§ **Exercise**: In the listing below, a line holding "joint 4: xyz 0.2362" and a line holding "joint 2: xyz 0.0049" mark the range. Retype both exactly, with all lines between them.

§ **Records for processing**:
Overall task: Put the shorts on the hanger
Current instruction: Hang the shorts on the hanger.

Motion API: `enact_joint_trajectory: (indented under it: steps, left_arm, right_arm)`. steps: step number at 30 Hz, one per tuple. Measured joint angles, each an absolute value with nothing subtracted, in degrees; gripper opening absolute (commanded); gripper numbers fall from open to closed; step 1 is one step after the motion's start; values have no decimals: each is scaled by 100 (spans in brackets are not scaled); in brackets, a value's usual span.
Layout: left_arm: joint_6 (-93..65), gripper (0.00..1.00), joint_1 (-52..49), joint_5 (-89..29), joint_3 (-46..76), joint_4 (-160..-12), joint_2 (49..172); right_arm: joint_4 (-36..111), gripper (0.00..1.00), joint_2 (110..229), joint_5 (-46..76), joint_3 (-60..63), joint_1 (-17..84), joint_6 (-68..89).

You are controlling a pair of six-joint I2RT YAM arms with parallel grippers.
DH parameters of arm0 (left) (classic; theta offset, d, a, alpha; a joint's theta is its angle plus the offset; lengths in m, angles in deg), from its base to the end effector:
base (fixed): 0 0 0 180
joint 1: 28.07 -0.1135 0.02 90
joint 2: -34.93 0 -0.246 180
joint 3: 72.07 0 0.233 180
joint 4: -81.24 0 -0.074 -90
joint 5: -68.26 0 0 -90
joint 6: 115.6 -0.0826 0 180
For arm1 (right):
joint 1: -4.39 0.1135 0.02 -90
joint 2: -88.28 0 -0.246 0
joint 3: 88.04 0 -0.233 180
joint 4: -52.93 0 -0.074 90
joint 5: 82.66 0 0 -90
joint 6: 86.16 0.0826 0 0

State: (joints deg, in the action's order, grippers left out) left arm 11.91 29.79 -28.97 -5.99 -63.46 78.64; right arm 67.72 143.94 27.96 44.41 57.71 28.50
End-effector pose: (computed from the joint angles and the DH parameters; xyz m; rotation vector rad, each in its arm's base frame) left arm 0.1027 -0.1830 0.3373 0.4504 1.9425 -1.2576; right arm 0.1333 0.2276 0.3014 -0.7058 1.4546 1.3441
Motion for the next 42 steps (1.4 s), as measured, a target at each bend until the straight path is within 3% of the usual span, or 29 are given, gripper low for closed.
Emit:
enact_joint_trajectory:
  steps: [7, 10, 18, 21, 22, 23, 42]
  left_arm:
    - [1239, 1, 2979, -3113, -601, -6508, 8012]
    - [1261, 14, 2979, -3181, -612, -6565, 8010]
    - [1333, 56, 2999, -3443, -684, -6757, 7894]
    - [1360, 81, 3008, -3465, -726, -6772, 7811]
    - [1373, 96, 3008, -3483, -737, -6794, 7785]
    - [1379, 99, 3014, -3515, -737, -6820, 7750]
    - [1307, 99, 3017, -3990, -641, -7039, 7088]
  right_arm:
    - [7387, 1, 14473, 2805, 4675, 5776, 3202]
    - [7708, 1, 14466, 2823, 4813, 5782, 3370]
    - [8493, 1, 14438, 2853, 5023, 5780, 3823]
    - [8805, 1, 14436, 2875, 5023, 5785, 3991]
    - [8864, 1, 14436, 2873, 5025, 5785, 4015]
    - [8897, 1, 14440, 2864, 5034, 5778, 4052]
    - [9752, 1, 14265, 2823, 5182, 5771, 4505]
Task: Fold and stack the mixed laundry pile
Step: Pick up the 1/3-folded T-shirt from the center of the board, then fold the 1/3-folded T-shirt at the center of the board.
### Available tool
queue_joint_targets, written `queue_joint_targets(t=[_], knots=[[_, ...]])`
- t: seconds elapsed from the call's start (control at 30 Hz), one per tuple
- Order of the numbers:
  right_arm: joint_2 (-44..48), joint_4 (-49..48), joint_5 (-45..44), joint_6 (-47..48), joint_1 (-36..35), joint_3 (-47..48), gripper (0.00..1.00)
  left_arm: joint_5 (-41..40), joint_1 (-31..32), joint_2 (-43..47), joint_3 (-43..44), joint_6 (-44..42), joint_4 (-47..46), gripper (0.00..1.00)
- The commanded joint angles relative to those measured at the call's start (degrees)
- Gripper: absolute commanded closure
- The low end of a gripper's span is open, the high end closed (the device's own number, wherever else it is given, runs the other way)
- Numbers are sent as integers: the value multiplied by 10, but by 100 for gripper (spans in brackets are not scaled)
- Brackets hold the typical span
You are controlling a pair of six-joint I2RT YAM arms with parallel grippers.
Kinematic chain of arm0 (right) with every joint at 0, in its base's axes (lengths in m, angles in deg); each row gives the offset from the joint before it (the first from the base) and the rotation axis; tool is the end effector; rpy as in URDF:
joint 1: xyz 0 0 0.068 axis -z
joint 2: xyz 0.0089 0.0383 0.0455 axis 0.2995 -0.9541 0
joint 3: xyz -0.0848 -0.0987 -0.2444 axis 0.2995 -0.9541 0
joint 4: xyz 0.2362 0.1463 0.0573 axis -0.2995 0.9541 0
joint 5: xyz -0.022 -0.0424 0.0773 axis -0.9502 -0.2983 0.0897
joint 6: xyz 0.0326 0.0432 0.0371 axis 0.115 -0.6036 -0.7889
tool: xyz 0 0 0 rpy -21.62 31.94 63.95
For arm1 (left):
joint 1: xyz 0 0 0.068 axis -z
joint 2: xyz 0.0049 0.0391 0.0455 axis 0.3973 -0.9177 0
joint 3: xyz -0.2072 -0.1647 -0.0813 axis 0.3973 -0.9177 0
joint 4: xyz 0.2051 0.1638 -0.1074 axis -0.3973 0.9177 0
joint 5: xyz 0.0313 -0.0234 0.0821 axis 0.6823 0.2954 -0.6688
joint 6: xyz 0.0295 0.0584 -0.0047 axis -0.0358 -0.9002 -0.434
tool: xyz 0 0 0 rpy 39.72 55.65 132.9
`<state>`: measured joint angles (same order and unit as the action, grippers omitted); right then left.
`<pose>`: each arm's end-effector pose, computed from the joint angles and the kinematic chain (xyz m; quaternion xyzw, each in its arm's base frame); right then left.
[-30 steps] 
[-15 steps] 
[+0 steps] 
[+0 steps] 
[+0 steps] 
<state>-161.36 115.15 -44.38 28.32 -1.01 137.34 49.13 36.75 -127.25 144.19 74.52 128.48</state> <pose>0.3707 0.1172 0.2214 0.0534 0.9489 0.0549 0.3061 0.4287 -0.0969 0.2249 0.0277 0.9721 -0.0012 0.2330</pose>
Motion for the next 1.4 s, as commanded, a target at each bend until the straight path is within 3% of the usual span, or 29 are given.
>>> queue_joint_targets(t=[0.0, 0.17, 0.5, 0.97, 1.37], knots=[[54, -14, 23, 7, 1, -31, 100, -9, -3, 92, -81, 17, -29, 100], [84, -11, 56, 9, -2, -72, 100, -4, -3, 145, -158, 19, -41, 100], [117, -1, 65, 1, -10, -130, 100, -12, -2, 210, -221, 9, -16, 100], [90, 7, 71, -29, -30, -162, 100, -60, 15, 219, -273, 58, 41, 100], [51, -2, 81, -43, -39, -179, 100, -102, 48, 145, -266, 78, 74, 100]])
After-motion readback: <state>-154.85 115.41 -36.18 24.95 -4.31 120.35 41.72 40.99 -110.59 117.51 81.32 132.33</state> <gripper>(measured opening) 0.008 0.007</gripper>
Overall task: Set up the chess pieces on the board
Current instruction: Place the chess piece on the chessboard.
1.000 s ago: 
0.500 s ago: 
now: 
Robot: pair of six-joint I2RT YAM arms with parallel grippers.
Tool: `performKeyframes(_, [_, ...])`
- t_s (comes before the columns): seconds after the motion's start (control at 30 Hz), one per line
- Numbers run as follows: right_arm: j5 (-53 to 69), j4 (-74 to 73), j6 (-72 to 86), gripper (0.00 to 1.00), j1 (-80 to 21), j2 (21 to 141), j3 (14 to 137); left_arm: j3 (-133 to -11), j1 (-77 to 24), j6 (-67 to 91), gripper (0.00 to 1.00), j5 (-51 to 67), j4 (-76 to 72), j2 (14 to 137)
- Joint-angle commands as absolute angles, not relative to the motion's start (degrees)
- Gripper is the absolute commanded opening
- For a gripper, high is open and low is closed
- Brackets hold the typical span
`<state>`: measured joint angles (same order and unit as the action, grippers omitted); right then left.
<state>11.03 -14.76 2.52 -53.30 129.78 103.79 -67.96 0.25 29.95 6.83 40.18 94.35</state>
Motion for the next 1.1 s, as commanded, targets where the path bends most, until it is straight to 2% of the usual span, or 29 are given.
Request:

§ **Result of the exercise**:
joint 4: xyz 0.2362 0.1463 0.0573 axis -0.2995 0.9541 0
joint 5: xyz -0.022 -0.0424 0.0773 axis -0.9502 -0.2983 0.0897
joint 6: xyz 0.0326 0.0432 0.0371 axis 0.115 -0.6036 -0.7889
tool: xyz 0 0 0 rpy -21.62 31.94 63.95
For arm1 (left):
joint 1: xyz 0 0 0.068 axis -z
joint 2: xyz 0.0049 0.0391 0.0455 axis 0.3973 -0.9177 0

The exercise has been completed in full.